Studio album by Joe Henry
- Released: August 18, 2009
- Recorded: March 16–20, 2009
- Studio: The Garfield House (South Pasadena, California); Avatar (New York City, New York);
- Genre: Blues, experimental, folk rock
- Length: 57:08
- Label: ANTI-
- Producer: Joe Henry

Joe Henry chronology
| Civilians (2007) | Blood from Stars (2009) | Reverie (2011) |

= Blood from Stars =

Blood from Stars is the eleventh studio album by Joe Henry, released in August 2009, and his third release on the ANTI- label.

Professional ratings
Aggregate scores
| Source | Rating |
| Metacritic | 77/100 |
Review scores
| Source | Rating |
| Allmusic | Star Half star |
| PopMatters | Star |

==Track listing==
All songs written by Joe Henry, except where noted.

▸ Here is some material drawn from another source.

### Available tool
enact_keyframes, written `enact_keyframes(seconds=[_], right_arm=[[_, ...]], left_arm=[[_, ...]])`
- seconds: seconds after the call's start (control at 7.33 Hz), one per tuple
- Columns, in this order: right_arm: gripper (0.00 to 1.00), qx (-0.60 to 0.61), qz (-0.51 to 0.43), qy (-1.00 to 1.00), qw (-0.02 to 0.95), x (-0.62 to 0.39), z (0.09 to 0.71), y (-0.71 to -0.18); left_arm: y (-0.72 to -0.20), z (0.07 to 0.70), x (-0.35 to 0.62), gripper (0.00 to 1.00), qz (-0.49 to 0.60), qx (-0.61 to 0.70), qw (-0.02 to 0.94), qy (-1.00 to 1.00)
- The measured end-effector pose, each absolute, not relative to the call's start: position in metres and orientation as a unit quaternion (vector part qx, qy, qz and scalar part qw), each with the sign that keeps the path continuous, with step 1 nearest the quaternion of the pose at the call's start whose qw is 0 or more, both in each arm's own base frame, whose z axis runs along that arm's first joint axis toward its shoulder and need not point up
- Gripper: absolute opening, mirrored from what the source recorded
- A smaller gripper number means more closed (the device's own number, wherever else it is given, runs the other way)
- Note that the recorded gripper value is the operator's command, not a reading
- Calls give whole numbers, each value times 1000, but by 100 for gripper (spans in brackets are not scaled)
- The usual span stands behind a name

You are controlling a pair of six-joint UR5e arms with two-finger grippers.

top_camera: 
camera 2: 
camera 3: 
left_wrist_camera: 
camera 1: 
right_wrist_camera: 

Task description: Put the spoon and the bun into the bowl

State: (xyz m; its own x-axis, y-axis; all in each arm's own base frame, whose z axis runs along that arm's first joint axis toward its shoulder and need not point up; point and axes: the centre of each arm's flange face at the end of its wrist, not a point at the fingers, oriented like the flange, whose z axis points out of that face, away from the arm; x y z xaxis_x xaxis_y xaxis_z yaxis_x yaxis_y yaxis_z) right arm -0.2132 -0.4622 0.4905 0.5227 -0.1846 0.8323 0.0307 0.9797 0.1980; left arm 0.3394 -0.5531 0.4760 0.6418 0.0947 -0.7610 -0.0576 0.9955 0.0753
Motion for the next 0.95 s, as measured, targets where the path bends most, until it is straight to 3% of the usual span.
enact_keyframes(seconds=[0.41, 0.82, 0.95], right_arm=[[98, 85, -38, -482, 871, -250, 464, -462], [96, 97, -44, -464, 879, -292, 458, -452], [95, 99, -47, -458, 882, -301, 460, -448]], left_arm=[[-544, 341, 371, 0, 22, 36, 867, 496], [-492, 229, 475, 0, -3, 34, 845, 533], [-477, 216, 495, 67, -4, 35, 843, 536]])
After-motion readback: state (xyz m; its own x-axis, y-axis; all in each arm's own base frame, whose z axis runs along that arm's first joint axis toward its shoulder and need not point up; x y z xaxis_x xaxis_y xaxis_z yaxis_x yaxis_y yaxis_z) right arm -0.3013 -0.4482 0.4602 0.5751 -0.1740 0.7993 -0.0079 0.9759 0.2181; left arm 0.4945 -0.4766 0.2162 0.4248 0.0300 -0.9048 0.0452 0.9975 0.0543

1. "Prelude: Light No Lamp When the Sun Comes Down" – 5:44
2. "The Man I Keep Hid" – 5:05
3. "Channel" – 5:19
4. "This Is My Favorite Cage" – 4:08
5. "Death to the Storm" (Henry, Patrick Warren) – 4:58
6. "All Blues Hail Mary" – 5:33
7. "Bellwether" – 4:02
8. "Progress of Love (Dark Ground)" – 4:27
9. "Over Her Shoulder" – 3:26
10. "Suit on a Frame" – 6:22
11. "Truce" – 3:46
12. "Stars" – 5:13
13. "Coda: Light No Lamp When the Sun Comes Down" – 2:35

== Personnel ==

Production
- Joe Henry – producer, liner notes
- Ryan Freeland – recording, mixing
- Julian Cubillos – engineering assistance
- Kevin Killen – additional recording
- Anabel Sinn – design
- W. Eugene Smith – photography
- David Piltch – editorial guidance

Musicians
- Joe Henry – vocals, acoustic guitar, electric guitars
- Jason Moran - acoustic piano (1)
- Keefus Ciancia – keyboards, acoustic piano, vibraphone
- Patrick Warren – upright piano, tack piano, keyboards, field organ
- Marc Ribot – electric guitars, acoustic guitar, gut-string guitar, Epiphone Coronet, bowed banjo
- David Piltch – electric bass (1–11, 13)
- Jennifer Condos – electric bass (12)
- Jay Bellerose – drums, percussion
- Levon Henry – soprano saxophone, tenor saxophone, clarinet
- Mark Hatch – flugelhorn (8)
- Marc Anthony Thompson – additional vocals

== Cover version ==
In 2012, Tom Jones released a recording of "All Blues Hail Mary" on his studio album, Spirit in the Room.